### [Task statement]
Count up the lines below in which the string "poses" appears. The reply should be that number alone.

_ _ _ _ _

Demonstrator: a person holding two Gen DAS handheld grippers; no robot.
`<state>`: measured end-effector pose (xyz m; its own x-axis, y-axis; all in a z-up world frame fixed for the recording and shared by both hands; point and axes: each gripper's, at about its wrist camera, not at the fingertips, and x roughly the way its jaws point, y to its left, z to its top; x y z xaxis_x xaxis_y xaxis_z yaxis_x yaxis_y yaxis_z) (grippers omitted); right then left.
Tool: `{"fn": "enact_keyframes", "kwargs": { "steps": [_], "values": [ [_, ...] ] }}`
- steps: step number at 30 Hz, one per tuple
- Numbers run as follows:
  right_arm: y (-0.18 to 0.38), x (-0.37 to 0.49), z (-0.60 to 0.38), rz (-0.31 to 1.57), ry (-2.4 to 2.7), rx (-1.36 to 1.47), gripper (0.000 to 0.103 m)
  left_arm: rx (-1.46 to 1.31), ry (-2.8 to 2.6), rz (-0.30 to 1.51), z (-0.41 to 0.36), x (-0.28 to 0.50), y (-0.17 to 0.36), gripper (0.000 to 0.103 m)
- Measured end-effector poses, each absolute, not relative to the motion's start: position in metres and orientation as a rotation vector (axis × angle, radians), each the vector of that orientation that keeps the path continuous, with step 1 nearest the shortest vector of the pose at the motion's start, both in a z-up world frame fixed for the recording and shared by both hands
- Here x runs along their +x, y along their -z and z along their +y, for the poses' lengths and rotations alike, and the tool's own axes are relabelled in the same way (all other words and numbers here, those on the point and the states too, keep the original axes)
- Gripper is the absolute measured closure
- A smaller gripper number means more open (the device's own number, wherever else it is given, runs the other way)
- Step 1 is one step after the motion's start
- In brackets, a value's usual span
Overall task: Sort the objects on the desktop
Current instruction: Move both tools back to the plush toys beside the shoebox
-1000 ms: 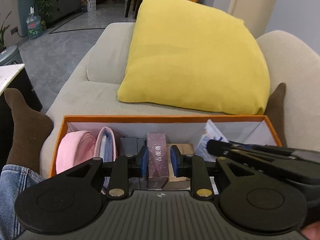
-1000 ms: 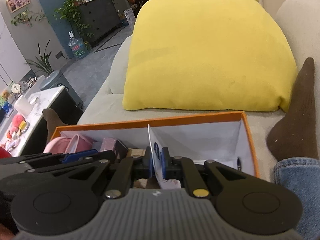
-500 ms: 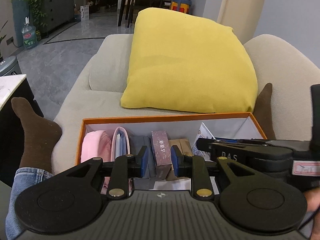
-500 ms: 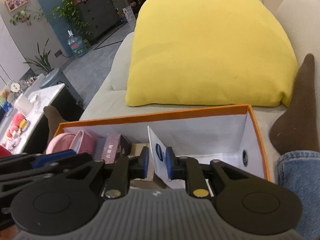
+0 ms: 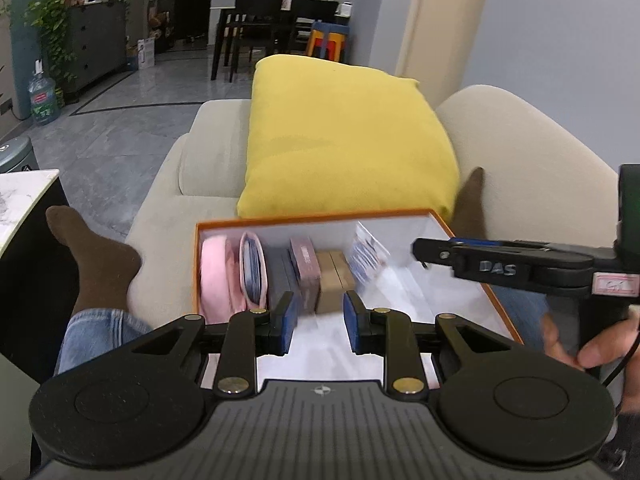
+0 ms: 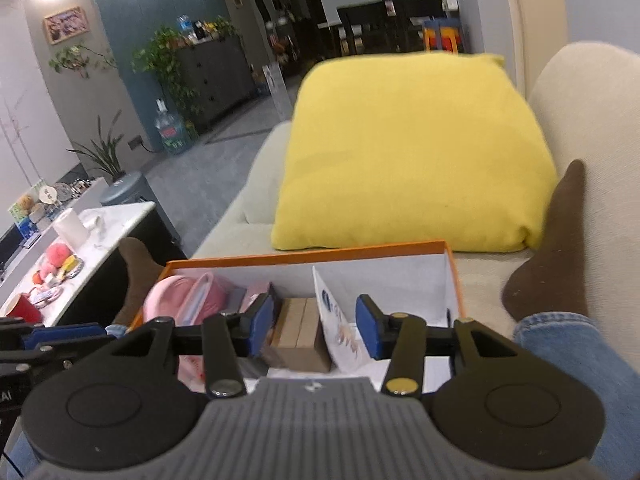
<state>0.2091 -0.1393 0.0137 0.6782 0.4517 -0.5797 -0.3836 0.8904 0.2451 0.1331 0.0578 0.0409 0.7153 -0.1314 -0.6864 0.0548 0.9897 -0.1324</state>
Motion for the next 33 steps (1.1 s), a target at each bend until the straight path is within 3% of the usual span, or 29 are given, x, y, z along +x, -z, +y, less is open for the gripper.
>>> {"fn": "enact_keyframes", "kwargs": {
  "steps": [7, 9, 18, 23, 28, 31, 33],
  "values": [
    [-0.016, 0.123, -0.171, 0.712, -0.453, 0.069, 0.053, -0.116, 0.142, 0.825, 0.054, 0.077, -0.032, 0.070],
    [-0.007, 0.097, -0.173, 0.751, -0.469, 0.069, 0.053, -0.131, 0.155, 0.858, 0.051, 0.062, -0.022, 0.066],
    [0.066, 0.029, -0.172, 1.021, -0.461, 0.092, 0.053, -0.186, 0.183, 1.005, 0.045, 0.007, 0.036, 0.066],
    [0.072, 0.013, -0.163, 1.016, -0.508, 0.091, 0.054, -0.133, 0.103, 0.956, 0.053, -0.016, 0.042, 0.066],
    [0.072, 0.004, -0.132, 1.021, -0.600, 0.072, 0.053, -0.074, 0.037, 0.933, 0.070, -0.018, 0.040, 0.052],
    [0.074, 0.002, -0.114, 1.023, -0.615, 0.024, 0.038, -0.027, 0.029, 0.970, 0.077, -0.010, 0.046, 0.050],
    [0.076, 0.003, -0.103, 1.016, -0.620, -0.027, 0.034, -0.011, 0.023, 1.002, 0.080, -0.004, 0.053, 0.048]
  ]
}}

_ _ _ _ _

### [Result for this task]
2